The Repository pattern is a core concept in DDD (Domain Driven Design) that helps keep the domain model focused and clear while providing a flexible, testable and maintainable data access strategy.
Warehousing decoupling means using a dependency inversion design, all the domain needs external services, not in the direct introduction of external services, but through the definition of interfaces, so that the infrastructure layer to implement the domain layer interfaces (warehousing / adapters) to deal with the way.
Then that means the base setup layer is responsible for the principle dockingcomprehensive database
、(computing) cache
、configuration center
、RPC interface
、HTTP interface
、MQ Push
and other resources, and undertake the interface of the domain services to call the services to provide data capabilities for the domain layer.

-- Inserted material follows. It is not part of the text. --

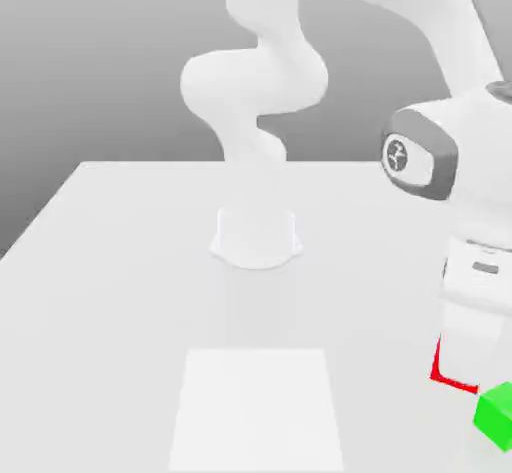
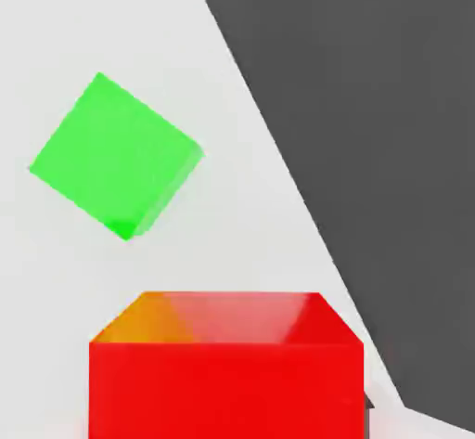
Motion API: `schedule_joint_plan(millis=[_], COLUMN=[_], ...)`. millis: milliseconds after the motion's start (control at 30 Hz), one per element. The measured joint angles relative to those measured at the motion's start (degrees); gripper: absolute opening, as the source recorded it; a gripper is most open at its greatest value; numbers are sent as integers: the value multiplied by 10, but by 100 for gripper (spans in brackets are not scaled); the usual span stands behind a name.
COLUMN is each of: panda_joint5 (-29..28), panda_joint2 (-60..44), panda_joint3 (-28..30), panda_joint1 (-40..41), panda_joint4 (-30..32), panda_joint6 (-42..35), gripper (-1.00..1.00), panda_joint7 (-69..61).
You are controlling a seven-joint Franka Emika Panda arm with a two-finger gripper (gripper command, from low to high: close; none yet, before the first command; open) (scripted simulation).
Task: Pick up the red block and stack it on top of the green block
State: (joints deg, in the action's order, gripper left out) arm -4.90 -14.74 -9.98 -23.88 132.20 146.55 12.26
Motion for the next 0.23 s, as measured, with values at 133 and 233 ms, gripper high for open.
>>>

Also this will reflect the fact that the implementation at the domain layer has business semantics, whereas at the infrastructure layer there is no business semantics, it's all atomic methods. The domain business semantics are supported by a combination of atomic methods.
domain organization
In DDD, each domain is an independent result of bounded context splitting, and the realization of business process functions requires the linking of each domain module to provide a complete service of a whole chain. That is why it is often said that there is consistency of transactions within the domain and final consistency outside the domain.
At the same time these domain modules can be reused because they are independent. Under different scenarios with different functional requirements, different domain modules can be selected for assembly, and the process is like building blocks.
But there is a trade-off here, if the project is relatively not big and there is not much choreography to deal with. Then you can directly let the trigger layer dock to the domain layer, and coding will be more convenient after reducing the choreography layer.
flip-flop (electronics)
After all the models are defined, the domain business is strung together. Then the next step is to use it, and the ways to use it can include; interfaces (http/rpc), message listening, timed tasks, etc., which are uniformly defined as trigger actions.
Processing of calls to orchestration functions initiated by triggers. For example; timed task to do the credit's interest accrual, successful account opening message notification rebate coupon, provide interface for external calls to credit logic, etc.. These are all trigger actions.